Yeah with its one axle pickup it would take a flawless track to run without help.


----------



## Chops (Dec 6, 2018)

Have to run it pretty quick.


----------



## kilowatt62 (Aug 18, 2019)

Until I saw this, I'd forgotten that I had one of these in the Early/mid 70's! 
Of course I want one now.


----------



## Bonz85 (Sep 16, 2019)

kilowatt62 said:


> Until I saw this, I'd forgotten that I had one of these in the Early/mid 70's!
> Of course I want one now.


Free or best offer for mine haha


----------



## kilowatt62 (Aug 18, 2019)

Bonz85 said:


> Free or best offer for mine haha


Seriously? I really would like to have it. Nostalgia you might say.


----------



## Bonz85 (Sep 16, 2019)

This is about as good as it's going to run. The wheels are in tough shape.


----------



## gunrunnerjohn (Nov 10, 2010)

We have those for O-scale too, here's one of a few different types I have, this one is a 1930's track inspection car. I added the tail lights and the strobe.


----------



## Lemonhawk (Sep 24, 2013)

What a great car! I can just imagine the track inspectors all dressed in suits and hats tooling around in the car!


----------



## gunrunnerjohn (Nov 10, 2010)

He has blackout windows, we can't see him!  The whole shell is the antenna and it's diecast.


----------



## vette-kid (May 2, 2020)

I have an article in one of my classic car magazines about a1936 Plymouth inspection car,I will see if I can find it later. That O Guage looks to be a mid 30s Chevrolet. Pretty cool!

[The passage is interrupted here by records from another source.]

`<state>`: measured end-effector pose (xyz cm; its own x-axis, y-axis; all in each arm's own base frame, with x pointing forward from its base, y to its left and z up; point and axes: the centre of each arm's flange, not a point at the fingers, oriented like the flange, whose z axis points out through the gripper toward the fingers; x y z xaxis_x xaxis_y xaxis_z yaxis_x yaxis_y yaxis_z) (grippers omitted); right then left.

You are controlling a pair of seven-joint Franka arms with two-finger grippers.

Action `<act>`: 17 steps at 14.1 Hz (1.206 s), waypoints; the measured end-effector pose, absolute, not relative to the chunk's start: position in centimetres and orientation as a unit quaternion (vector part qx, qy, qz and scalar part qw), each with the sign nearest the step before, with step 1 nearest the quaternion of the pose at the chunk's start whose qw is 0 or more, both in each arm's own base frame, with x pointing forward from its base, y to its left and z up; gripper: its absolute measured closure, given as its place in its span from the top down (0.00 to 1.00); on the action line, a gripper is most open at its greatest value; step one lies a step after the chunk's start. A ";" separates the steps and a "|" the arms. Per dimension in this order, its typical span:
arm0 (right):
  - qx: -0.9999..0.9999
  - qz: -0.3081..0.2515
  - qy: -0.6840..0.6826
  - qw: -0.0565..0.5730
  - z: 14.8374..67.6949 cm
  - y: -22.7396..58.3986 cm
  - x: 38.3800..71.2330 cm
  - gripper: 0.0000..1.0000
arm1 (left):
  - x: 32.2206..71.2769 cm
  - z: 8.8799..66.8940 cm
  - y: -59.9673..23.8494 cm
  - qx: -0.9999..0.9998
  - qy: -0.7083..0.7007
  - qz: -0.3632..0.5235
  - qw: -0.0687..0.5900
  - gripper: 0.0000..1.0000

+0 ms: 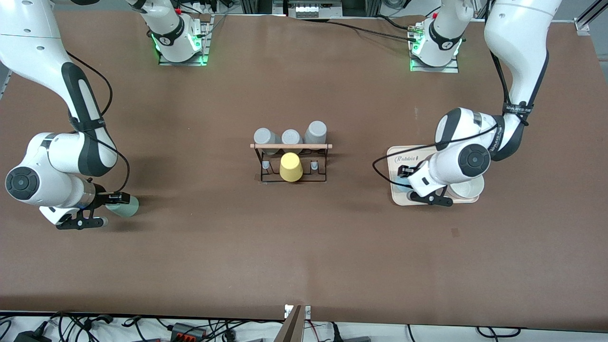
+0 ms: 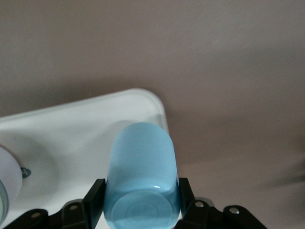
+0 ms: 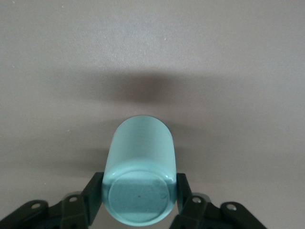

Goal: Hang scattered cups on rack with three cups
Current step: 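Lift the teal cup with the right gripper while the left gripper carries the blue cup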

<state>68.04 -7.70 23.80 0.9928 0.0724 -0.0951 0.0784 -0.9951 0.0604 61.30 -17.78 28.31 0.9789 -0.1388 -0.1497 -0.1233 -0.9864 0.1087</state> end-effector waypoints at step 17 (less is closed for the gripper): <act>0.996 -0.052 0.065 -0.029 41.5 2.1 66.8 0.65 | 64.2 40.6 -35.2 0.957 0.178 -0.070 0.220 0.66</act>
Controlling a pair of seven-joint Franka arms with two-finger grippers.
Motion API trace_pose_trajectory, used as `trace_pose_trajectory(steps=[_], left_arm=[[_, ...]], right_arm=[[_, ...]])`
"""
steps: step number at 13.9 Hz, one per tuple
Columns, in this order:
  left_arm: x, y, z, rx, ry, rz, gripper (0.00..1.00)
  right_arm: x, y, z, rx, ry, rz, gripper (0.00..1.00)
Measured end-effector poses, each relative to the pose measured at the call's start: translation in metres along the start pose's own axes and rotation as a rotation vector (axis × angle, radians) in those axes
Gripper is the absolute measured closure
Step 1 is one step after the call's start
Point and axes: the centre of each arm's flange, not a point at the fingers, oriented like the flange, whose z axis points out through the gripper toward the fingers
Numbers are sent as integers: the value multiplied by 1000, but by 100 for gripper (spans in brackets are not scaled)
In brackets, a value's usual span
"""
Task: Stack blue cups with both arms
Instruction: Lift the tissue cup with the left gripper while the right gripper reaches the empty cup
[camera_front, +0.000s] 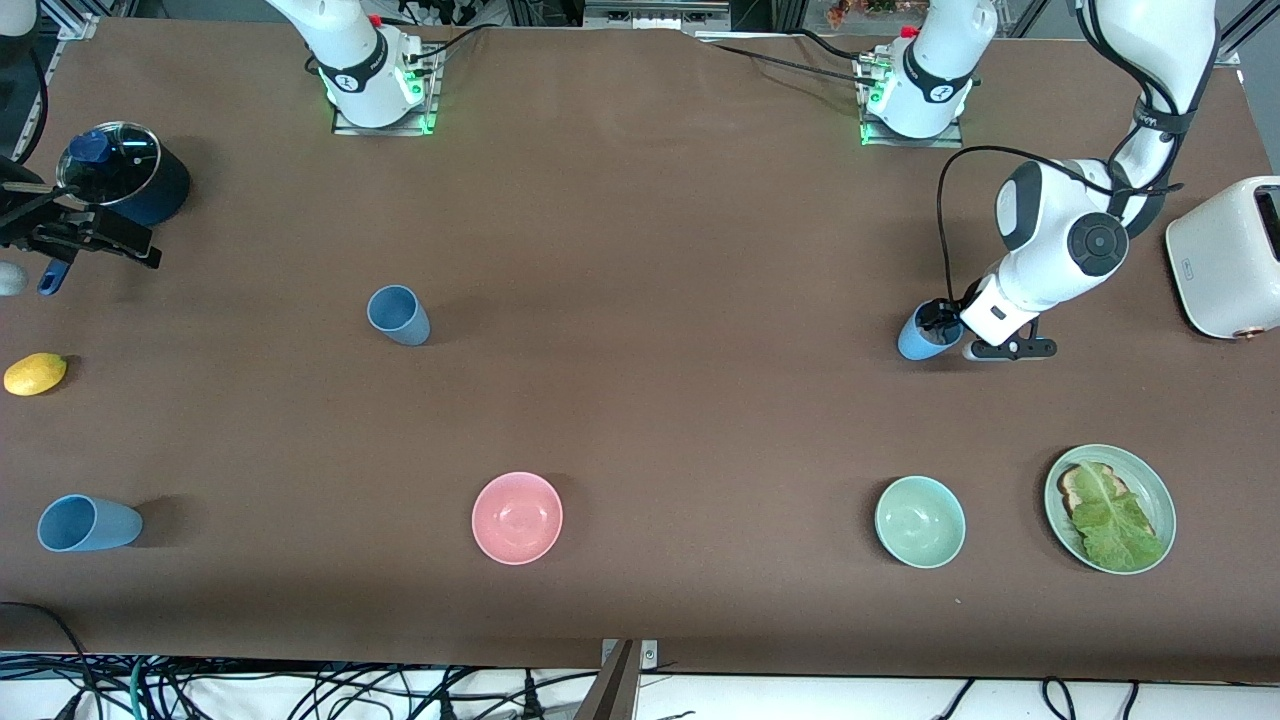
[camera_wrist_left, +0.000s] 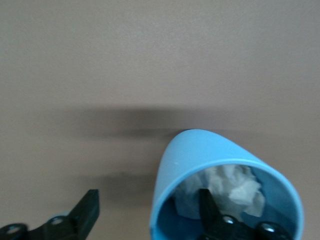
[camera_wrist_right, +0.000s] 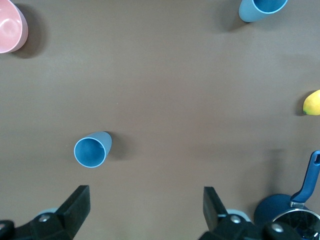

Sent from my SM-G781U using Tapatalk


----------



## Old_Hobo (Feb 20, 2014)

Lots of track inspection cars throughout the years....


----------



## Lemonhawk (Sep 24, 2013)

Considering the state of the roads back then, riding on the rails must have seemed like riding on a cloud!


----------



## afboundguy (Jan 10, 2021)

Lemonhawk said:


> Considering the state of the roads back then, riding on the rails must have seemed like riding on a cloud!


That's a good point!!!


----------